@PuffyC ..
.which are several orders of magnitude worse?... This is only true if the view window is restricted to your local environment.
@Fuddy:
Good quoting. However, it covers only a small part of what the effects are in total, only the installations while they are in use. The valuation of the over-all effects can only be complete when everything is taken into account, not only that, that is in your direct environment and in your wallet. It starts with children mining the minerals (expected remark: that can be done industrially, but reality is that children do it, the same reality that also includes oil well accidents. Both should not happen.), then refining and processing them which uses so much energy that already there the energy balance goes deeply into the red and the use of fossil energy is impossible to exclude. Then follows the whole production process, which uses even more energy for e.g. melting the glass. How many kW is needed for melting 1 metric ton of glass at 1500Celcius/2750F ? How many windmills and solar panels are necessary for that, considering their real and not their theoretical capacity?

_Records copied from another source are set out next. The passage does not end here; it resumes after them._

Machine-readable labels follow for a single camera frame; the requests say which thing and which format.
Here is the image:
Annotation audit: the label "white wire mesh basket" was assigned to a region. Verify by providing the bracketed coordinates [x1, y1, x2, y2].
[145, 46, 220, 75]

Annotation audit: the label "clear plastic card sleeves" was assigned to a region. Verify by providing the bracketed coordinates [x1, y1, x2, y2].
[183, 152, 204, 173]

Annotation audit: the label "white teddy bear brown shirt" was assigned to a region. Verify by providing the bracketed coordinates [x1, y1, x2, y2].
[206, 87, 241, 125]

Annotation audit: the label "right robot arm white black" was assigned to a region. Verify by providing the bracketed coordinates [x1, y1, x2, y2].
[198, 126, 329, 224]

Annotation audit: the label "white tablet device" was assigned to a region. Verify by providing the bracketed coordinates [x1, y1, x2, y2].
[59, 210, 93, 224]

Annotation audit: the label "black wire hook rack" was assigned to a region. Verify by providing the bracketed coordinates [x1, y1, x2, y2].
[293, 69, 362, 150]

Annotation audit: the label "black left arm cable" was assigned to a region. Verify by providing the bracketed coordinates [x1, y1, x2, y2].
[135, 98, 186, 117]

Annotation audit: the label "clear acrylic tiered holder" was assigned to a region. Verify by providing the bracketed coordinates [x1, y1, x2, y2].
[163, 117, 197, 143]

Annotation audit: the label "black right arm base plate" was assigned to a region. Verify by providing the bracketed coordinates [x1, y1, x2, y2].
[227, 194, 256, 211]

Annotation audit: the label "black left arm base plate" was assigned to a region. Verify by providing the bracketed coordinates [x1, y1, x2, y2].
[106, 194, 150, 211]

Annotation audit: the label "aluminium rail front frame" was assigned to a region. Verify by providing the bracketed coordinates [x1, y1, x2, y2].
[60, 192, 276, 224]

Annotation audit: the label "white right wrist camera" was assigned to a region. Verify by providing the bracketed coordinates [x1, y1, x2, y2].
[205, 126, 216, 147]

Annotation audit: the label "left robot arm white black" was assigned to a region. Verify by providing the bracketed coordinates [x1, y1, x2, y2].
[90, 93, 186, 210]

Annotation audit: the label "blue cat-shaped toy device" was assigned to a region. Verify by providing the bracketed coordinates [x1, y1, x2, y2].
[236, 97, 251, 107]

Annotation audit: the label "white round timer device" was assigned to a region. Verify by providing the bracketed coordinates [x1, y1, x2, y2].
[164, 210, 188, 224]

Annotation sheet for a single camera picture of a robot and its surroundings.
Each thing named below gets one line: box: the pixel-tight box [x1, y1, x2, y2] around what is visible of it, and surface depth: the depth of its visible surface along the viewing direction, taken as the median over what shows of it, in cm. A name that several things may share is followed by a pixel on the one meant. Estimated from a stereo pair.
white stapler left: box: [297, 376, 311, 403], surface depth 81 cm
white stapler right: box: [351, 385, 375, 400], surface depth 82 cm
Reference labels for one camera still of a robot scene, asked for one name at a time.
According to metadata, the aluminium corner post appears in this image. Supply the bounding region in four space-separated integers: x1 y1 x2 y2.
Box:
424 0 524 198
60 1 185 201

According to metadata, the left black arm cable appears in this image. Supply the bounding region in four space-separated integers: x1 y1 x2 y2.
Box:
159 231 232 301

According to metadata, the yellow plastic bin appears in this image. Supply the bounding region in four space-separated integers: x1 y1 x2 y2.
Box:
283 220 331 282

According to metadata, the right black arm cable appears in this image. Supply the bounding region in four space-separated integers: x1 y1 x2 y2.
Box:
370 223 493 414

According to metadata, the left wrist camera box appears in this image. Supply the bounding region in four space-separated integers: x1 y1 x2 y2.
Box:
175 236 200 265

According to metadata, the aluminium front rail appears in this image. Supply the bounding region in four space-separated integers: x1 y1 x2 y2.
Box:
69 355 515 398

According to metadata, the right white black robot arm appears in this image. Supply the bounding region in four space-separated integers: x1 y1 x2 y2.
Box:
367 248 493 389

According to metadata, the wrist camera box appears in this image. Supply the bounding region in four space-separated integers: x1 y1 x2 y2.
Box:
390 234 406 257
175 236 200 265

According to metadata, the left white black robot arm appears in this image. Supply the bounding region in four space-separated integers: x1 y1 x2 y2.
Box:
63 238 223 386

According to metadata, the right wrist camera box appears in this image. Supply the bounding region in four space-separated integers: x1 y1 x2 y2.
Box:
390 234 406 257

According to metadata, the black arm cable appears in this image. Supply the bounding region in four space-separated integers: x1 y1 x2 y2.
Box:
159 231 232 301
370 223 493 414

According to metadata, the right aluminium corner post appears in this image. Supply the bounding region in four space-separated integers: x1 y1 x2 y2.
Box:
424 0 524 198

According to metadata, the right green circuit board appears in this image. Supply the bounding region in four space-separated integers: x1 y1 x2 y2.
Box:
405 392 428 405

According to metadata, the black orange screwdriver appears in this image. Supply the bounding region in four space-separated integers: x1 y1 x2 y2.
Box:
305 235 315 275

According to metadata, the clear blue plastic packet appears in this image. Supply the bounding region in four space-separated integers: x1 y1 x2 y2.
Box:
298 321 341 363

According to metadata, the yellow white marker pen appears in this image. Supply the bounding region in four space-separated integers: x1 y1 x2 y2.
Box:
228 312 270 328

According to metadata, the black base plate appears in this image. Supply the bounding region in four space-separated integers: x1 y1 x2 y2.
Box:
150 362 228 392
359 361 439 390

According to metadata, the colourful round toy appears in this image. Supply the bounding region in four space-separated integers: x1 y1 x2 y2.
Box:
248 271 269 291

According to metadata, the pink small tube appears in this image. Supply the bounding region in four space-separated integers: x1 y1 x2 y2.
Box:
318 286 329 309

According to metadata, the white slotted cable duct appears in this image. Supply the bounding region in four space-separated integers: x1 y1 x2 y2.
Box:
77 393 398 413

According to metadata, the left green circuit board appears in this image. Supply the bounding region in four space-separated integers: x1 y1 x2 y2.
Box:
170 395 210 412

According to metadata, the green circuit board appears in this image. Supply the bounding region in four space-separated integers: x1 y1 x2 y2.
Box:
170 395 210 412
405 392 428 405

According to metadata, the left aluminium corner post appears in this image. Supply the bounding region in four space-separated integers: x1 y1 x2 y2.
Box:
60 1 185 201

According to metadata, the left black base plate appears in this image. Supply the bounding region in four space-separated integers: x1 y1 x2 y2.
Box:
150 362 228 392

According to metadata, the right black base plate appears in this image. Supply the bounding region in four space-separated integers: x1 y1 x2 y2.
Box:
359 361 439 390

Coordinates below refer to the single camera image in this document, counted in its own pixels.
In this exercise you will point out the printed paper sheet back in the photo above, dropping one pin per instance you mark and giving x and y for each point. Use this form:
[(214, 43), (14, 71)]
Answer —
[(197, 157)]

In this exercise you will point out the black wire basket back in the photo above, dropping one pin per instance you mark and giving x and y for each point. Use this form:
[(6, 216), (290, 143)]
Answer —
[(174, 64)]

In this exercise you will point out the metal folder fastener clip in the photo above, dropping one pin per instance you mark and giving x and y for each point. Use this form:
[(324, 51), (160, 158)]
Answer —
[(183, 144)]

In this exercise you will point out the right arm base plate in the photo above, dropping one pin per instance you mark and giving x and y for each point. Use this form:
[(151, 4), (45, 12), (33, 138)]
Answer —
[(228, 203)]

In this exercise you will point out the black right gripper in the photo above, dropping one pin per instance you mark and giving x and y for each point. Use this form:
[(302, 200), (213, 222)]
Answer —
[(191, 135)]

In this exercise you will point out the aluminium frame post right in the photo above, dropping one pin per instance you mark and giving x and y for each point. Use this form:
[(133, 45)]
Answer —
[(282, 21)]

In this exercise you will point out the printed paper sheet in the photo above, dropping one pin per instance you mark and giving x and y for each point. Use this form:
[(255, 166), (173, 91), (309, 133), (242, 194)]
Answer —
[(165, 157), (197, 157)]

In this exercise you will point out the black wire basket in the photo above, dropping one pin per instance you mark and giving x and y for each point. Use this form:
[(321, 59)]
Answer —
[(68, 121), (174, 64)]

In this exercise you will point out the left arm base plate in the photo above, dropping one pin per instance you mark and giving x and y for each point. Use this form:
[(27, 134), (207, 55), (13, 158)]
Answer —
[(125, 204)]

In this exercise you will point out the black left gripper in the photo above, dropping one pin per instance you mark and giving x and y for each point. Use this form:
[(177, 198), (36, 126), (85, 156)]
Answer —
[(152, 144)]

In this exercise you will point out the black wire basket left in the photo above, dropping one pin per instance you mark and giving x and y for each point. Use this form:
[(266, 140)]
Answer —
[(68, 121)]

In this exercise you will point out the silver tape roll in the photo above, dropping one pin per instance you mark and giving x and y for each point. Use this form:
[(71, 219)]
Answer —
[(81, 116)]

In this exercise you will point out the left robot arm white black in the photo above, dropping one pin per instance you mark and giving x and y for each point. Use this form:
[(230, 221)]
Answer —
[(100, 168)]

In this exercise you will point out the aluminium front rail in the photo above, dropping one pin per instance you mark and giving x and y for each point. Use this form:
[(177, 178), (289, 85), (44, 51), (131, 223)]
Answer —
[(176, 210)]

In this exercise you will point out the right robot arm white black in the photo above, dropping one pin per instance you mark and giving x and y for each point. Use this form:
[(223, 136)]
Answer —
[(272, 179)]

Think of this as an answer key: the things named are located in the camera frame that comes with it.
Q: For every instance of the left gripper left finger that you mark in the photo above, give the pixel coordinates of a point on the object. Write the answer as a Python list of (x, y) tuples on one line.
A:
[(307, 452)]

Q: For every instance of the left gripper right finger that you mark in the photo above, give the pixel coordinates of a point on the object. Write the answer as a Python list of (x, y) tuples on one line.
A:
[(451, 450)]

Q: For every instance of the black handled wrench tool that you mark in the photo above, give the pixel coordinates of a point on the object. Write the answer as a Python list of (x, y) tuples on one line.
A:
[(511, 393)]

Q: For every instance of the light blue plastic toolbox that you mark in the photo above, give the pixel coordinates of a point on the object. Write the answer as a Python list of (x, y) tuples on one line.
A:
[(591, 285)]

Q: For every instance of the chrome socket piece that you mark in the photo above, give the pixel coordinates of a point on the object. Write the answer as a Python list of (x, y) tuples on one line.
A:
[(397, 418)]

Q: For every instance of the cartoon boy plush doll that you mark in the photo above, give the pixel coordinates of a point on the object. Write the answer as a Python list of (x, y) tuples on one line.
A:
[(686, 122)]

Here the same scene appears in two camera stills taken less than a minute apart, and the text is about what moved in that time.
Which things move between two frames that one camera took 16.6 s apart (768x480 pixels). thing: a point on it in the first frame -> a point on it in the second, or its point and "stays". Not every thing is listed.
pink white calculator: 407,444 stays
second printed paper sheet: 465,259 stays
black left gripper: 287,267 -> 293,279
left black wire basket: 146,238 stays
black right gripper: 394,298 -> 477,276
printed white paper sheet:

Then come the windmills, each made of hundreds of tons of steel and each with three enormous wings made of glassfibre in epoxy or PU resin. Making glassfibre also requires molten glass and the used epoxy resins come from fossil sources. The leading edges of those wings erode at a very high rate (pictures on google) spreading dust and particles all over the place and blown all over the environment with the wind. That degeneration can be so much that every few months a ton of epoxy and fibre is needed for repairs.
The actual sorrows while using them you already quoted.
Then comes the end of life. Solar panels are not recyclable at all. Windmills give steel, but the wings are also not recyclable and do not fall apart or rot away over time, so after 10 - 15 years thousands of these things have to be buried, just like spent nuclear fuel, only with a few tens of thousands times as much in quantity related to the amount of energy one can get out of each weight unit.
The argument that wind and solar are clean energy is as goal-directed as saying that an electric car does not cause any pollution; if everything is included and considered and accounted for, the balance is maybe even. If you say: "Ah, my electricity bill is almost zero, so I contribute to the green world", you are telling yourself a fairytale, honestly, especially when it is subsidised and thus paid for by everyone.
About a year ago I found a comparison of the total pollution, including really everything from zero to end of final recycling, of a gasoline car, a Diesel and a fully electric one, all in the smaller Tesla category; this investigation was not based on a statistical model but on real accountable data. Because of its production, the electric one started so far worse below the other two that only after 180,000km it came even with the gasoline car and did not reach the level of the Diesel until around 280,000km. (A good and well-adjusted modern Diesel is much more efficient and much less polluting than a gasoline engine) All that was assuming that the electric car did not need a new battery in that period. I did save that link of that investigation somewhere on my machine, but at the moment I can't find it; if I have some more time coming weekend, I will put it up. If you can't wait that long, google is at your service.
Geothermal: The only country in Europe that has all of its energy free from geothermal sources is Iceland. From what I know all the others, Norway, Sweden, Finland and Denmark, are completely dependent on gas and oil. In Norway they drilled to abt. 1,500 metres and there might be something coming from that, but it is still in research whether that is viable and can pay off. Here in New Zealand we get a bit less than 20% out of geothermal. The efficiency of 300-400% that you mention is a figure from a theoretically ideal expansion/compression heat pump at 20 Celsius environment temperature, the input of energy necessary for liquefying the gas by compression; into geothermal you do not put any electricity at all except for some pumping of water into the ground.
@Egon: No offense, but you did not answer my question and came with a value-free opinion. That is laudable, of course, but hardly a contribution to any discussion.
The real problem is, that by now there are 4-5 billion too many people on this earth, especially after the over-exploitation of especially the last hundred years. In the history of two centuries mankind has used the resources that have been built up over few million years and those are finite and not timely replenished in quantity. Mankind can try to stretch it with etherical efforts, but time will come that there really is no more energy and way insufficient food (the predator-prey cycle) and then it is back to living from what in real time is replenished, as in Roman times. Back to less than 1 billion people, left over after starvation and inherent wars. Don't come with something irrelevant that by then people will be able to live on other planets or in space; that is like in the fifties, when they predicted that by 2000 all cars would run their own atomic reactor. A fully recirculating economy is not possible, not even in the most idealistic survival theory; that pesky thing that is called entropy, losses that always and unavoidably occur, always wins. But I am digressing into philosophy there. Sorry.